- Task requirements -
Please set down only the lines below starting with the line with "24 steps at" and going on through the line with "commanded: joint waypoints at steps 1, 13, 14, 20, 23", verbatim and without pictures.

════════════════

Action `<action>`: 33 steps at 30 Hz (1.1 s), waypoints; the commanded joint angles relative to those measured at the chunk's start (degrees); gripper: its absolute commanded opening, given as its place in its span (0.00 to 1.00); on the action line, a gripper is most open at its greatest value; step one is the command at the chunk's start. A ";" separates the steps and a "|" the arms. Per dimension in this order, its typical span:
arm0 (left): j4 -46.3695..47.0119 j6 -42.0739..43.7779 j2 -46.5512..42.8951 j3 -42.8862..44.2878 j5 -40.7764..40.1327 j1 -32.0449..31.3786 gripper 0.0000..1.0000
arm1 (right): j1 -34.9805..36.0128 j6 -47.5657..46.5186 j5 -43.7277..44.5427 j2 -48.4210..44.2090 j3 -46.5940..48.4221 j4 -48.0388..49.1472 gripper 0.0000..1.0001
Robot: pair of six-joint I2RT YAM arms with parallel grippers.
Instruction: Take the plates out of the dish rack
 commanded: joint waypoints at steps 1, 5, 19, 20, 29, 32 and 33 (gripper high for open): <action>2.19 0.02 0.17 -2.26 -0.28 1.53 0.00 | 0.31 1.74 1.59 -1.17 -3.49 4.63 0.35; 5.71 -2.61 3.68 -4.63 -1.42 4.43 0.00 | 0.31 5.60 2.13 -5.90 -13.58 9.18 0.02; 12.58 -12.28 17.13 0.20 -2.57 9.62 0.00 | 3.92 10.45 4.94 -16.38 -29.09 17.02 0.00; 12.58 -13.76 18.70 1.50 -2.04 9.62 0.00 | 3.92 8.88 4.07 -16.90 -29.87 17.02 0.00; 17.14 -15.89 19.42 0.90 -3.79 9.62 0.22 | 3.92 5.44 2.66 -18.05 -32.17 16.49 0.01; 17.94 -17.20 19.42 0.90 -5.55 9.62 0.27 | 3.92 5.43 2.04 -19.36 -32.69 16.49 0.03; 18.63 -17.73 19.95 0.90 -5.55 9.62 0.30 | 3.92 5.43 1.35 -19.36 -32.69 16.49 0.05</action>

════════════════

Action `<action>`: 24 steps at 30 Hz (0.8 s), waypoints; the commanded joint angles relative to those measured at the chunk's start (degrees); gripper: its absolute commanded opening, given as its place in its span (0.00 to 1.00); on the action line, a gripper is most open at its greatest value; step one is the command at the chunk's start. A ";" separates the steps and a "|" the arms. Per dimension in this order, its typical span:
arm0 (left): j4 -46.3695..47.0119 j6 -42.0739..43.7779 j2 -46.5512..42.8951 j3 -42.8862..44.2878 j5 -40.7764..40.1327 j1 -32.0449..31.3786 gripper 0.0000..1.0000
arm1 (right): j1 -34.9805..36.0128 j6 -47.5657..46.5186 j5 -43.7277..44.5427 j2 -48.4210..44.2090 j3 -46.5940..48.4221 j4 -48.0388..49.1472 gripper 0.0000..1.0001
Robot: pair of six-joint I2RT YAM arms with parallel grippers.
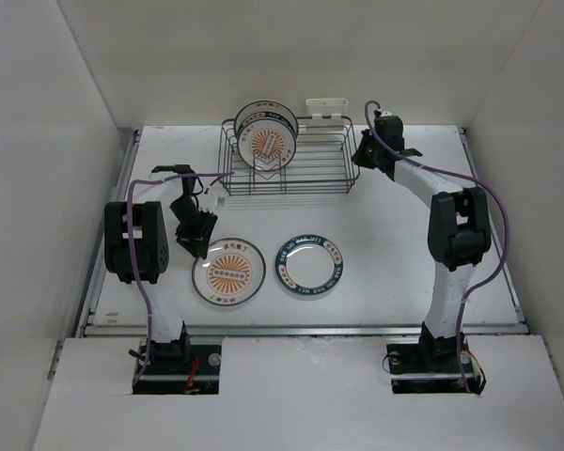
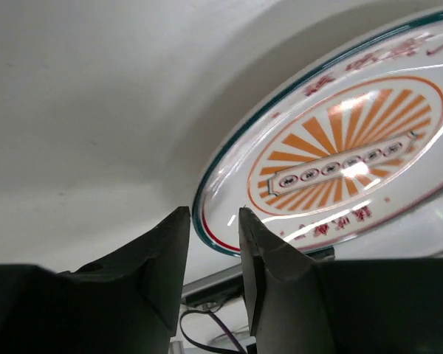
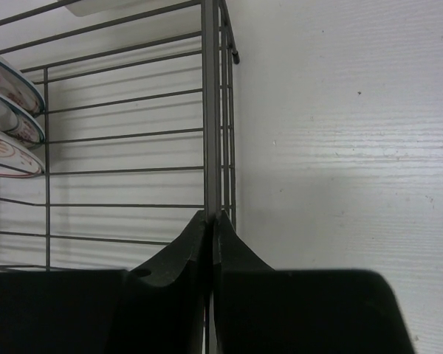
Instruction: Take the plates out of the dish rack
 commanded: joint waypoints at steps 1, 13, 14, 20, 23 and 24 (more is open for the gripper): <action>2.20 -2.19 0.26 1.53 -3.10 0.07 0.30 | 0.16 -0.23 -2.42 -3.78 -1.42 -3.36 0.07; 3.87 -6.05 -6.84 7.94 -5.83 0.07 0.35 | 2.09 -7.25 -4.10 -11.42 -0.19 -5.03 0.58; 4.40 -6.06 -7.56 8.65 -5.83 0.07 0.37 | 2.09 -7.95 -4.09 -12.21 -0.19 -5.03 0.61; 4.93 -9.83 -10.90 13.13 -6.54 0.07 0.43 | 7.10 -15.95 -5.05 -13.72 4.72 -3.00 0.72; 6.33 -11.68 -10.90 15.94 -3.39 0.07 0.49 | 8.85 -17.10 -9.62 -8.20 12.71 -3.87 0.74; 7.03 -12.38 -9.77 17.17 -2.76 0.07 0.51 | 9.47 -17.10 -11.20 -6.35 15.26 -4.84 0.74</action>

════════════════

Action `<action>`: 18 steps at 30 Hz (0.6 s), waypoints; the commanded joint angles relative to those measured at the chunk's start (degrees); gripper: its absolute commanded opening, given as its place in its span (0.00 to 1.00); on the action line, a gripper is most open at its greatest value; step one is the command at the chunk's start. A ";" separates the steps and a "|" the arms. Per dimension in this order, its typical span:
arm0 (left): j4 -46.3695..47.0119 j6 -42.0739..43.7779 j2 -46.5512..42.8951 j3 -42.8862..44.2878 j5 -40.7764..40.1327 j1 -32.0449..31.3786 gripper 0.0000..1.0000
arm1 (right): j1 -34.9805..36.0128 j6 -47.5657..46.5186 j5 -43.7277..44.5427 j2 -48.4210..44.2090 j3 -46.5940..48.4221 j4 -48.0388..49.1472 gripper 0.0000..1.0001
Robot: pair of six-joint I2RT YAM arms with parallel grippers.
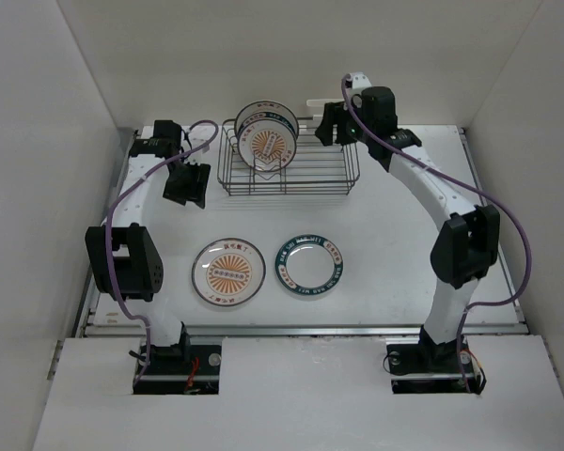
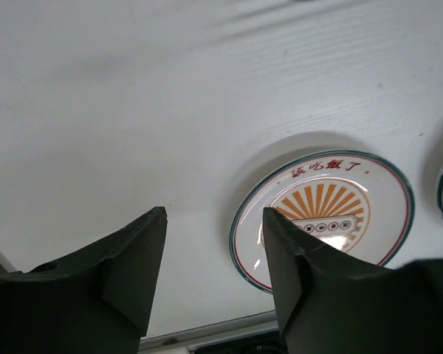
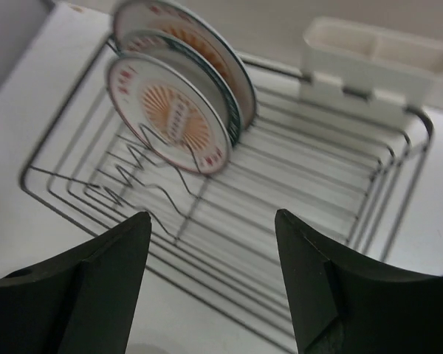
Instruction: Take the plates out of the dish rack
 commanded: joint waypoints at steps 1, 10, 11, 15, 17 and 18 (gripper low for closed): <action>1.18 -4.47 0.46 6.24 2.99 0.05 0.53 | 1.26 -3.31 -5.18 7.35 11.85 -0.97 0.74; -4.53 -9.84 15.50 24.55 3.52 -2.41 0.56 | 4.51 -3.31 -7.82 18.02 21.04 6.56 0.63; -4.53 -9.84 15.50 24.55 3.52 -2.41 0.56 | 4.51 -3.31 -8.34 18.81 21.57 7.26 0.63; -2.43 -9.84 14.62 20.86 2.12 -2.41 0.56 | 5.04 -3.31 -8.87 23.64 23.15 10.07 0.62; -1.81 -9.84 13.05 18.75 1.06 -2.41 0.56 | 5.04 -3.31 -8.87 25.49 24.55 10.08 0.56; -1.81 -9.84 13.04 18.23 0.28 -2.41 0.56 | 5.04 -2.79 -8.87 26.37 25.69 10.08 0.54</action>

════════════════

- Answer to this problem -
Action `<action>`: 24 steps at 30 Hz (0.8 s), waypoints; the commanded joint angles relative to those measured at the chunk's start (degrees); gripper: its absolute commanded opening, given as its place in its span (0.00 to 1.00); on the action line, a gripper is most open at its greatest value; step one is the command at the chunk's start. A ";" separates the steps and a "|" the arms. Per dimension in this order, its typical span:
arm0 (left): j4 -46.3695..47.0119 j6 -42.0739..43.7779 j2 -46.5512..42.8951 j3 -42.8862..44.2878 j5 -40.7764..40.1327 j1 -32.0449..31.3786 gripper 0.0000..1.0000
arm1 (right): j1 -34.9805..36.0128 j6 -47.5657..46.5186 j5 -43.7277..44.5427 j2 -48.4210..44.2090 j3 -46.5940..48.4221 j4 -48.0388..49.1472 gripper 0.0000..1.0001
Robot: pair of six-joint I2RT YAM arms with parallel grippers.
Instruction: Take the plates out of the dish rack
 commanded: joint waypoints at steps 1, 13, 14, 20, 23 and 24 (more is open for the gripper): <action>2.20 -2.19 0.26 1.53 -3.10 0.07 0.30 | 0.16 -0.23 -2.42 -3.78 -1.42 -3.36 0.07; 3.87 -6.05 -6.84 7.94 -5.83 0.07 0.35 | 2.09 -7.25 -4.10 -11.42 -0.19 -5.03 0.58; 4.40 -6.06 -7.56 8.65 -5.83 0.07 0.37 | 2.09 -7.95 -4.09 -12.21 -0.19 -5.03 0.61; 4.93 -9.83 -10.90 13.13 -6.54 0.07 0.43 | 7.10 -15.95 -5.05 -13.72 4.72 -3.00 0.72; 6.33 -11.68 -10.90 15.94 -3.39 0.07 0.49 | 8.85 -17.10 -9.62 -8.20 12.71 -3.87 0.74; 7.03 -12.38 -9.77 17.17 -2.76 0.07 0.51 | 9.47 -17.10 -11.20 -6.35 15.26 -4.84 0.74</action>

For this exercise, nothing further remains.